Tag Archives: wool

Spinning My Bounty

As you know I have sheep. Wooly sheep. This means in my case I have lots of wool. I was going to sell my Jacob wool…then I realized  my relationship with my ex wasn’t going to last and he wouldn’t let me have any of the Jacobs besides Khoresh…including the ram I bought, John. So I hoarded their wool. Then spring came and I had to shear my new sheep. Again, stuffed into feed bags and hoarded. Now lambing season is threatening, I’m eyeing my lambs fleeces and I’ve got 8 or 9 bags of wool in my attic already that I’ve barely touched.
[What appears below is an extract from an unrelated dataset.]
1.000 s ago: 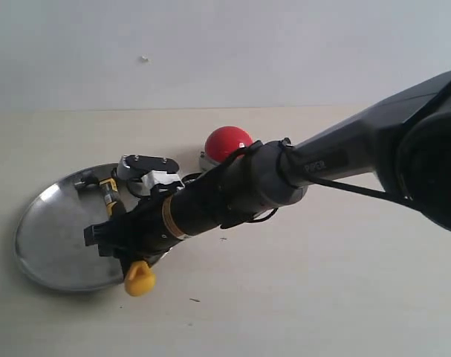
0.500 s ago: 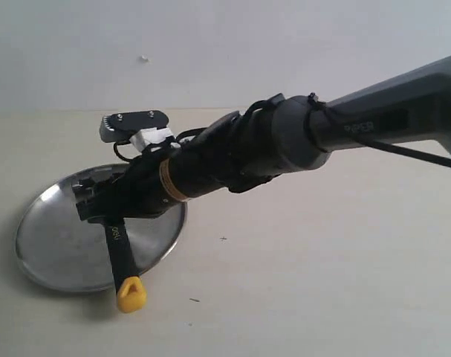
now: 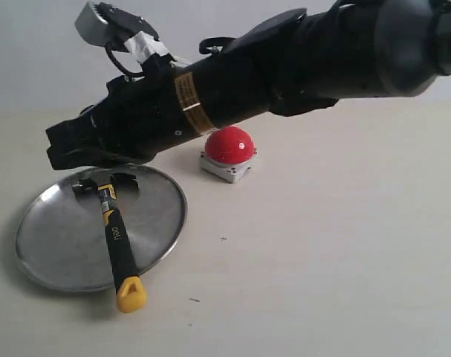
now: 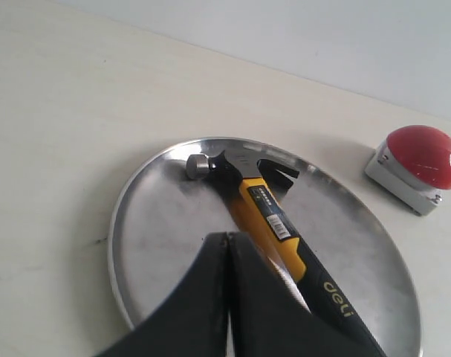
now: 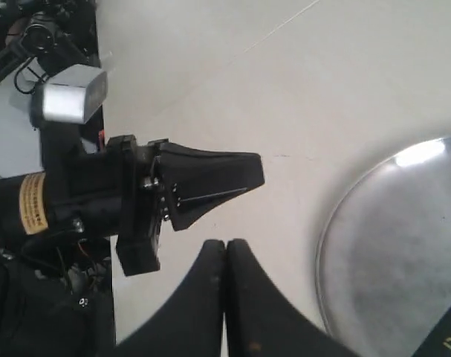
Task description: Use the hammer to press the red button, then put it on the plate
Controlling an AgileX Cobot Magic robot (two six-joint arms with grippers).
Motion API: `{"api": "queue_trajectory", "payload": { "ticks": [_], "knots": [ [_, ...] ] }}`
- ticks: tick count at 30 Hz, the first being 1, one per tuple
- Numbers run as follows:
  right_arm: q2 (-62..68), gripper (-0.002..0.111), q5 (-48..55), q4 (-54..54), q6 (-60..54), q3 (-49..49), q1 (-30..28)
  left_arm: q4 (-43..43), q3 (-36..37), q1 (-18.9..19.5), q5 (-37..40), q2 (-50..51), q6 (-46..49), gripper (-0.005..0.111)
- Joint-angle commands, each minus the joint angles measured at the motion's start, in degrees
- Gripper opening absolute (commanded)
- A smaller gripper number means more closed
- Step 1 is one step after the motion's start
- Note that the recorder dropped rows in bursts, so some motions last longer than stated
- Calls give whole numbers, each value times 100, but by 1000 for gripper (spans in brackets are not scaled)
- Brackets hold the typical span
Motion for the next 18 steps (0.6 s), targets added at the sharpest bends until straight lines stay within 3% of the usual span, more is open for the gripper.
{"api": "queue_trajectory", "payload": {
  "ticks": [1, 4, 8, 18],
  "knots": [
    [-639, 0, 733, -45, -517, 842, -48, 4, 21, 21, -71, -23, 3, 0],
    [-1434, 0, 2696, -45, -885, 2053, -48, 4, 21, 21, -71, -23, 3, 0],
    [-2718, 0, 4391, -45, -922, 3549, -37, 4, 21, 21, -71, -23, 3, 0],
    [-6228, 0, 5268, -45, -361, 5638, -37, 4, 21, 21, -71, -23, 3, 0]
  ]
}}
It just doesn’t seem right.

The fleeces all had the major nasties taken out (they’ve been “skirted” in technical terms)….but its all still dirty with lanolin on it. Unwashed stuff. And its not been carded, or brushed out, either. The bags are filled with a mix of emotion and time consumption along with wool. I finally ventured into my attic and started poking around the bags. I pulled out a lock from Ash’s fleece and it glistened with little beads of something wet. I ran a lock through my fingers. Beads of lanolin. Oil. Sheep oil. Interesting, I thought, that it actually beads up. Her locks grow black but the sun bleaches the tips to a milk chocolate brown. The tips are a little dry and crispy, lightly felted together, but suprisingly clean.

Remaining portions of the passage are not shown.